Some common causes of depression
Family history and genetics
Family history of depression is another important risk factor. If your family members also have depression or other types of mood disorders, you are more likely to experience depression symptoms. It is estimated that about 40% of depression is genetically determined.
Twins, adoption, and family studies link depression to genetics. Although studies have shown that there is a strong genetic component, researchers are not yet sure about all the genetic risk factors for depression.
Researchers have found that depression in parents and grandparents doubles the risk of depression.
It is not clear which genes play a role in depression and other mood disorders, but researchers do know that there are many different genes that can play a role. By better understanding their functions, genetic researchers hope to create more effective treatments.
It is important to remember that no single cause of depression is isolated. Genetic factors may be a major risk factor, but scientists also believe that genes and the environment interact to accurately control how these genes are expressed.
Lifestyle risk factors
There are also many lifestyle factors that can cause depression.

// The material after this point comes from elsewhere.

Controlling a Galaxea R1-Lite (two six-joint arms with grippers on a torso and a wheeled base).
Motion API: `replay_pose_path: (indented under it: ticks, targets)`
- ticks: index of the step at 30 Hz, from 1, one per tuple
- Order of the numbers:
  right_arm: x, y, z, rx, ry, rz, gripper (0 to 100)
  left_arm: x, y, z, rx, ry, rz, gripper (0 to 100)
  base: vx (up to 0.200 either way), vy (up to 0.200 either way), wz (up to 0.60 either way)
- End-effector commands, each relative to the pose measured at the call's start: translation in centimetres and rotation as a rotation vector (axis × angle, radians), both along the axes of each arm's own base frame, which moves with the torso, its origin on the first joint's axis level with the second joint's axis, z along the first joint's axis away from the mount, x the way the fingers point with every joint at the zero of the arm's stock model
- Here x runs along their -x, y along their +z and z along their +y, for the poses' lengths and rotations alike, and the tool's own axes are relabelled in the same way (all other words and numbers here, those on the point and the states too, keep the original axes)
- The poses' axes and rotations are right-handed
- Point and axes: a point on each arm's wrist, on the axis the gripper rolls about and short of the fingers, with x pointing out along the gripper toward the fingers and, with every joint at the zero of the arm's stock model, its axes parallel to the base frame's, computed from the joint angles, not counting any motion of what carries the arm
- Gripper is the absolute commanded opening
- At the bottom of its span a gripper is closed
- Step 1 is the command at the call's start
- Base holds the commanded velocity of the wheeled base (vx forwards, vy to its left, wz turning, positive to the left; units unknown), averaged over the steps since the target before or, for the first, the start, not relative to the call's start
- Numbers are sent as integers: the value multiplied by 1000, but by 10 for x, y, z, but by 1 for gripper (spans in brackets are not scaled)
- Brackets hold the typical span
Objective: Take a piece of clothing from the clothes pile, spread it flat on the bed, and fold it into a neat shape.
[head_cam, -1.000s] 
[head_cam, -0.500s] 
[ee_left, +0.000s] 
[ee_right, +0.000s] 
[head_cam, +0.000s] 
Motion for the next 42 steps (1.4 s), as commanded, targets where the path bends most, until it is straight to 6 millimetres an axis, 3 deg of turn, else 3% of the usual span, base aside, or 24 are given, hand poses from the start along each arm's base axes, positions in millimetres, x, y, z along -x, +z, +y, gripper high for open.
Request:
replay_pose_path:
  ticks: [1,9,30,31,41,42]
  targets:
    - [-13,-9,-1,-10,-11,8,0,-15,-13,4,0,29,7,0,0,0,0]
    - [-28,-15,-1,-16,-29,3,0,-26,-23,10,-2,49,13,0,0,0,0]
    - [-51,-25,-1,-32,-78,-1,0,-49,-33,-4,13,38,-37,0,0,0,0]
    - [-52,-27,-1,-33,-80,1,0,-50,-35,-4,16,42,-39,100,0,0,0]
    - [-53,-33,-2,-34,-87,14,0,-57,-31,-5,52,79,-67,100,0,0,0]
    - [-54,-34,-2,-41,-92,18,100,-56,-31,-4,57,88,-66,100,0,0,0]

Although many risk factors for depression (such as your gender or family history) cannot be changed, people have more personal control over lifestyle factors.
Circadian rhythm disorder
A type of depression called seasonal affective disorder (formally known as major depression with a seasonal pattern) is thought to be caused by a disorder of the body’s normal circadian rhythm.
The light entering the eyes affects this rhythm, and in the shorter daylight hours in winter, when people spend limited time outdoors, this rhythm may be disrupted.

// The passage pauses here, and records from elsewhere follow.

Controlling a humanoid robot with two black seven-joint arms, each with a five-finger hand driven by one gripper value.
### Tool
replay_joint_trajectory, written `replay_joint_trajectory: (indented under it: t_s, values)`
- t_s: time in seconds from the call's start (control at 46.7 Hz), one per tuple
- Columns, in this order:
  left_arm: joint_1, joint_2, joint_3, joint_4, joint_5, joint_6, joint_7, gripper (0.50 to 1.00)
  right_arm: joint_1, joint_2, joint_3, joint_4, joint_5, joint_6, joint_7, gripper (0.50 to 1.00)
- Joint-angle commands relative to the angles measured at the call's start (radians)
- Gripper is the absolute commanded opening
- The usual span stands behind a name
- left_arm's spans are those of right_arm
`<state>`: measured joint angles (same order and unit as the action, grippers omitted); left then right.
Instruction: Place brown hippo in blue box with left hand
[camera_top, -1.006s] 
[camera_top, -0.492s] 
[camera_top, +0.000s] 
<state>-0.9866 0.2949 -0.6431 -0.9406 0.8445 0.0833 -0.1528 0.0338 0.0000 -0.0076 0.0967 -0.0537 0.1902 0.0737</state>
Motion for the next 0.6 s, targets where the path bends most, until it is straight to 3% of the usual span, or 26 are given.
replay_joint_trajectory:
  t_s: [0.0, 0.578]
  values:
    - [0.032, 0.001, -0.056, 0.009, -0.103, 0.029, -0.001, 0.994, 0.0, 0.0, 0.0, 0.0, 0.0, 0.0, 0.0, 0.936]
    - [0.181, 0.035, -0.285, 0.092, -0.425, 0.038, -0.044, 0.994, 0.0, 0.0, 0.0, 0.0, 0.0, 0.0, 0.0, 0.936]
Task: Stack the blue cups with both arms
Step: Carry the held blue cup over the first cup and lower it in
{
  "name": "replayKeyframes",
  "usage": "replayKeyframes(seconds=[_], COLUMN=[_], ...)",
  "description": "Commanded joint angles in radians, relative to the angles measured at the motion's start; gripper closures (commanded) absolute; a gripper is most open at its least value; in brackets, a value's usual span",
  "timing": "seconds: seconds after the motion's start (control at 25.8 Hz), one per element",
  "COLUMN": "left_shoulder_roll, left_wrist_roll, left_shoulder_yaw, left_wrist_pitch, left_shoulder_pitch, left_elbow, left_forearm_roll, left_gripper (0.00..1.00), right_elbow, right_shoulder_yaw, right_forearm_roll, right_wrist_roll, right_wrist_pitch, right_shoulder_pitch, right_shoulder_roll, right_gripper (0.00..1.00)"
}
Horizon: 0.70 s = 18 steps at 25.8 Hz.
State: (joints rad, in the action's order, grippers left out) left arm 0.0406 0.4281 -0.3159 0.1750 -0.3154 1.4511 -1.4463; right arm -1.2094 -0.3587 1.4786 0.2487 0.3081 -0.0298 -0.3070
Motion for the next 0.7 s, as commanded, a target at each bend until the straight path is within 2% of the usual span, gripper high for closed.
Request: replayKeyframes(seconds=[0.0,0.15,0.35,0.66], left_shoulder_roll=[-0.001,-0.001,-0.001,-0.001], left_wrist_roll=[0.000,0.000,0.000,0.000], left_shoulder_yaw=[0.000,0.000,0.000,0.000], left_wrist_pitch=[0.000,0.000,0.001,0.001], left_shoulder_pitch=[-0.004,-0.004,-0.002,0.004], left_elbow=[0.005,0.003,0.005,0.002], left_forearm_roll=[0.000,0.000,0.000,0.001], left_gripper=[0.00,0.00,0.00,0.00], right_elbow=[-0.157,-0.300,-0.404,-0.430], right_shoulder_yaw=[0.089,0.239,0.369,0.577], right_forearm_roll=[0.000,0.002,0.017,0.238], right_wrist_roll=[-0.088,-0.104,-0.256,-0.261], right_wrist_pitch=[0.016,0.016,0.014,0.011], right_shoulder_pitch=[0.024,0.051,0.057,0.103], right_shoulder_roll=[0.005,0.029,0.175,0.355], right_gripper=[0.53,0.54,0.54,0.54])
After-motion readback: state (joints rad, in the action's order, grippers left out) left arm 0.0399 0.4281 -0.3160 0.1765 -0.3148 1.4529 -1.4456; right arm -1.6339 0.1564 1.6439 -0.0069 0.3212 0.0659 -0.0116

People who live in cold climates may face the highest risk, where there are short, dark days.
In addition to the interruption of the circadian rhythm, reduced sunlight can also cause a drop in serotonin levels in the brain, which may affect mood. Seasonal changes also change the level of melatonin in the body, which can disrupt sleep and cause mood changes.
Although you cannot control seasonal changes, there are steps you can take to minimize the impact of these changes on your mental health.
A poor diet can cause depression in many ways. It is known that a lack of multivitamins and minerals can cause depression symptoms.
Some studies have found that a diet low in omega-3 fatty acids or an imbalanced omega-6 to omega-3 ratio can increase the incidence of depression.
In addition, a high-sugar diet is associated with depression.
Stressful life events can overwhelm a person’s ability to cope and may also be the cause of depression.
Researchers suspect that the high levels of the hormone cortisol secreted during periods of stress may affect the neurotransmitter serotonin and cause depression.
Sadness and loss
After losing a loved one, a sad person will experience many of the same symptoms as depression. Difficulty sleeping, loss of appetite, and loss of pleasure or interest in activities are normal responses to loss.
The symptoms of sadness are expected to subside over time. But when symptoms worsen, sadness may turn into depression.
Drugs and alcohol can cause depression.However, even some prescription drugs are associated with depression.
Some drugs that have been found to be associated with depression include anticonvulsants, statins, stimulants, benzodiazepines, corticosteroids, and beta blockers.
It is important to check any medications you prescribe, and if you feel depressed, talk to your doctor.
No matter what the reason is, there are effective treatments. If you have symptoms of depression, please consult your doctor in order to develop a treatment plan that suits you.